マオの言葉が剣を放り投げた瞬間に噛みついて来た。舌打ちをしたセイは鞘にも入れられないままに投げだされた剣を睨みつける。
鈍く光るその剣は、彼らの父・セレスの形見の剣であった。
(3)
旅立ちの日は穏やかに晴れていた。開け放たれた窓から、柔らかな青い山の風が夏の名残の強い陽光と共に差し込んできた。
「よく眠れたかい、2人共?」
いつもよりも穏やかなマオの声が、やたらとその晩夏の景色から浮いている。
「オレはいつもと変わんねェケド」
努めて平静を保たんとするリョウが、真横の弟の方を見遣る。いつも何を考えているのか分からない弟にしては珍しく露骨であった。
「あ?」
とセイは睨みを利かせるも、その目の焦点は微妙にズレており、誰がどう見てもかなり眠たそうである。
「寝不足のようだね、大丈夫かい?」
自業自得だろうから心配はしないが、とわざわざ添えてマオは苦笑した。この絶好の攻撃の契機をリョウも逃しはしない。
「へぇ、意外と純情なんだ」
しかし、リョウがその言葉を言い終えぬうちに、セイの手から簡易魔法球が放たれた。一つ、マオが唸る。
「うんうん、コントロールはさておき、威力も魔法分子を集める早さも抜群だ。私の知らない間に、また腕を上げたんだね、セイ」
感心するマオと面倒臭そうに顔を背けたセイをよそに、リョウは倒れていた。
「朝食がてら、二人には言っておきたいことがある。旅立つ前にね。ホラ、座んな」
マオは修業中の時よりも厳しい表情で言った。

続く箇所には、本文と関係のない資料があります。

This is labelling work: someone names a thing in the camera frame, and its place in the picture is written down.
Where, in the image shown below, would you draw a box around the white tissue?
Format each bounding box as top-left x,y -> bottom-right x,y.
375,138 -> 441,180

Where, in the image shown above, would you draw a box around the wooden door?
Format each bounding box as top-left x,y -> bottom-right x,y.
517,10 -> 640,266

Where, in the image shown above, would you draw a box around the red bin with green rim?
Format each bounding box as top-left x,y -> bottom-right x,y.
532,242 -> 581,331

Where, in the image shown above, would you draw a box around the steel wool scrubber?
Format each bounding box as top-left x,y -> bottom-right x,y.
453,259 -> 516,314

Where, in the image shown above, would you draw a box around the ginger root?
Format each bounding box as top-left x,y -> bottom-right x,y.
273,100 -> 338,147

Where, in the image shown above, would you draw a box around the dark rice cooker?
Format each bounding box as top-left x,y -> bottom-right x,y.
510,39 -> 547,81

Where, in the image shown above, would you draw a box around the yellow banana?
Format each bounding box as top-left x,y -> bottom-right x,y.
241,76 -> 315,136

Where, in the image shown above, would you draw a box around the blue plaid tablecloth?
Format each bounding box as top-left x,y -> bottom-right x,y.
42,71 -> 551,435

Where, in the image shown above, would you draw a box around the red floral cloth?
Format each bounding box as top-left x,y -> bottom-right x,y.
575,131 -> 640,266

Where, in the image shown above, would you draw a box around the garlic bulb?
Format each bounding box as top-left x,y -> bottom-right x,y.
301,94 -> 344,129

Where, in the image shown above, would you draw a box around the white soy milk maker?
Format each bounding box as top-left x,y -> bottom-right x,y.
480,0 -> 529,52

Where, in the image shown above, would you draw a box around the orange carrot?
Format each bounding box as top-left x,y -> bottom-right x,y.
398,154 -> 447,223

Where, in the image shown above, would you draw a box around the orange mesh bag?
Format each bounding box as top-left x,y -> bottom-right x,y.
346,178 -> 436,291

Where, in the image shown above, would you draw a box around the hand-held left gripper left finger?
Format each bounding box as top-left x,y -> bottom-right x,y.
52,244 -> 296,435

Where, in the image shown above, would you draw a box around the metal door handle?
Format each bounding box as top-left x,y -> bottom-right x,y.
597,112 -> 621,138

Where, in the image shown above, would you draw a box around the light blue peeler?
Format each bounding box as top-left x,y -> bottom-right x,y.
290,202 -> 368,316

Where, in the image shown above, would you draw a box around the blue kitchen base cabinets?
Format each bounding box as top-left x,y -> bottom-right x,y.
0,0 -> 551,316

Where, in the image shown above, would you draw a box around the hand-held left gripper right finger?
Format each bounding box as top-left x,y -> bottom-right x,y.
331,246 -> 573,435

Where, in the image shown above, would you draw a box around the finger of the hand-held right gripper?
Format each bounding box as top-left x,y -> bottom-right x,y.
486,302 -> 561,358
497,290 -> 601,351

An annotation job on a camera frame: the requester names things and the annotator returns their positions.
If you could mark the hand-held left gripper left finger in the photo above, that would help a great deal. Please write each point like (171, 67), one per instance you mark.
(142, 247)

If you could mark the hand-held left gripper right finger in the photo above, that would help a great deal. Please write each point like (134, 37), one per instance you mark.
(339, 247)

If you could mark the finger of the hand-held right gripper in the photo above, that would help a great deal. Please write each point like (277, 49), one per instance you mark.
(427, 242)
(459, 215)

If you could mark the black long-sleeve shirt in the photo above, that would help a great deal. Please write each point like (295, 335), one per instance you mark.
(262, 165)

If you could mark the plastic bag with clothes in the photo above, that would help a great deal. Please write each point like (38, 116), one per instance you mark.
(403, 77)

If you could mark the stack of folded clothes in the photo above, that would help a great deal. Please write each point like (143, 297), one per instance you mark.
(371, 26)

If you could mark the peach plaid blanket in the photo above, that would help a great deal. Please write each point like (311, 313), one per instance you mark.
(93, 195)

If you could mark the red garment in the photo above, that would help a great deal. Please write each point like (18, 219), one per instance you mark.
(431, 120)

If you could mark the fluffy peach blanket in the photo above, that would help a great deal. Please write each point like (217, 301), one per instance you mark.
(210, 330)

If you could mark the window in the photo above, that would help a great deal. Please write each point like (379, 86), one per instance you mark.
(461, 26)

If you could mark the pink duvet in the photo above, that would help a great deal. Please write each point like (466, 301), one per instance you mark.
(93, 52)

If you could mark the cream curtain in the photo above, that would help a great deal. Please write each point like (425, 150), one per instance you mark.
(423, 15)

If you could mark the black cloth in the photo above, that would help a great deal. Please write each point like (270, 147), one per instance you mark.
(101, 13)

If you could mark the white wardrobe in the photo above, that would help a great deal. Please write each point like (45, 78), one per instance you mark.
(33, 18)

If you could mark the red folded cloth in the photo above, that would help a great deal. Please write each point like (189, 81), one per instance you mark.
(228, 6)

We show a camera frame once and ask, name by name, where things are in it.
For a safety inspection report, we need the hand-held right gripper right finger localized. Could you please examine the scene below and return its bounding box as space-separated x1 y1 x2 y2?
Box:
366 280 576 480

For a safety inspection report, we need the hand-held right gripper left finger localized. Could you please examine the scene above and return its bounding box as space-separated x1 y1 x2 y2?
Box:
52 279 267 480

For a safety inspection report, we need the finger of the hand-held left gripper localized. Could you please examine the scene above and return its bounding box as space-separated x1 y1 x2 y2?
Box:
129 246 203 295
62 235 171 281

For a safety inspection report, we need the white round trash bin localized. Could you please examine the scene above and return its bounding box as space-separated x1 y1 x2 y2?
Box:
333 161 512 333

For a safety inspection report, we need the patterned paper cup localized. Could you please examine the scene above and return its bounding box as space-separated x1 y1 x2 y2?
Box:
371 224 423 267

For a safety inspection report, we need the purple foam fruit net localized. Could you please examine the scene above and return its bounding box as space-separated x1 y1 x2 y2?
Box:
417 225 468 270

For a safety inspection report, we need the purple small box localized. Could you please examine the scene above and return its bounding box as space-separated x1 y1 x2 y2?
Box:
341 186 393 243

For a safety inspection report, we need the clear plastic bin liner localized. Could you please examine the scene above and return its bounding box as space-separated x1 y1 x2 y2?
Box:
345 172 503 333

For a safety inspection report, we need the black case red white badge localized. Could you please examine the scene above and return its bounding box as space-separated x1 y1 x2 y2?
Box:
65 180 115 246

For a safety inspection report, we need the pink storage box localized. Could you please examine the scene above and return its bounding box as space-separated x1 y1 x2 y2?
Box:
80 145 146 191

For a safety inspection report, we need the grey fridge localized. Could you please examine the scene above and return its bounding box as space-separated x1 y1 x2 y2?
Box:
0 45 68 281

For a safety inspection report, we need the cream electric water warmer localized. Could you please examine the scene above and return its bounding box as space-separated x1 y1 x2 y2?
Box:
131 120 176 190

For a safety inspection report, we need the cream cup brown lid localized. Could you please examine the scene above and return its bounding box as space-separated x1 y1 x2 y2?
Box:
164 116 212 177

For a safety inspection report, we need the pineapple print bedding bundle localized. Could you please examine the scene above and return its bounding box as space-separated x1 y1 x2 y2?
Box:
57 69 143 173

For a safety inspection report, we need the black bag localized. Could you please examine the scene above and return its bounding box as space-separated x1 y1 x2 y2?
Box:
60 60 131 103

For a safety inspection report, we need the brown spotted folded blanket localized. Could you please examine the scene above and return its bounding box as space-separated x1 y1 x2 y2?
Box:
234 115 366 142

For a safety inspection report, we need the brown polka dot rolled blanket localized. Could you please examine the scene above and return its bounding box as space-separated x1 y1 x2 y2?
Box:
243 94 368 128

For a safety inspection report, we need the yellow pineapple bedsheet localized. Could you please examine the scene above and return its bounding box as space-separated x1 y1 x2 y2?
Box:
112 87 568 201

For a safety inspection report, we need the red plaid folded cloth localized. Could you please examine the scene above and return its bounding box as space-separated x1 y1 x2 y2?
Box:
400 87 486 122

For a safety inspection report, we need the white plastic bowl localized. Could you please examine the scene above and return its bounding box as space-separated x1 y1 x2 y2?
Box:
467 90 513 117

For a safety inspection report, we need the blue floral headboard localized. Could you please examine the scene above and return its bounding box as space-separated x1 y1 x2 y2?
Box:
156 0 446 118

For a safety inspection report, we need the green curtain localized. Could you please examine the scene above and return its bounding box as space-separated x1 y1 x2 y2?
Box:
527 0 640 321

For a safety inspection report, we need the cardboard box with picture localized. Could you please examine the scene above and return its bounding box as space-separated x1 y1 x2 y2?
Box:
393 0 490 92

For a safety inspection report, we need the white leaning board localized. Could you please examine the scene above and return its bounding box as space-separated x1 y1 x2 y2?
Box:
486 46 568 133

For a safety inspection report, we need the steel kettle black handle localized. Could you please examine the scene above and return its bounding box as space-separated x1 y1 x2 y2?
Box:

当然、二人には飯を味わえる程の心の余裕も無かった。
「いいかい? 魔王リノロイドを倒すといっても、今のアンタ達じゃあ、その配下の四天王にさえ殺られちまう。これはちゃんと言っておくよ」
マオのその言葉に二人は黙り込んでしまった。
魔王軍が誇る「四天王」と呼ばれる世界的術者(ユーザー)の脅威は、二人とも知っているつもりだった。魔王軍の中でも、特に優れている4人のユーザーには、魔王直々に『四大元素』――炎・水・風・大地のチカラの根源――を与えられているという。彼等もまた「魔王」の次位のチカラを持つ「四天王」と呼ばれ、光の民の脅威となっていた。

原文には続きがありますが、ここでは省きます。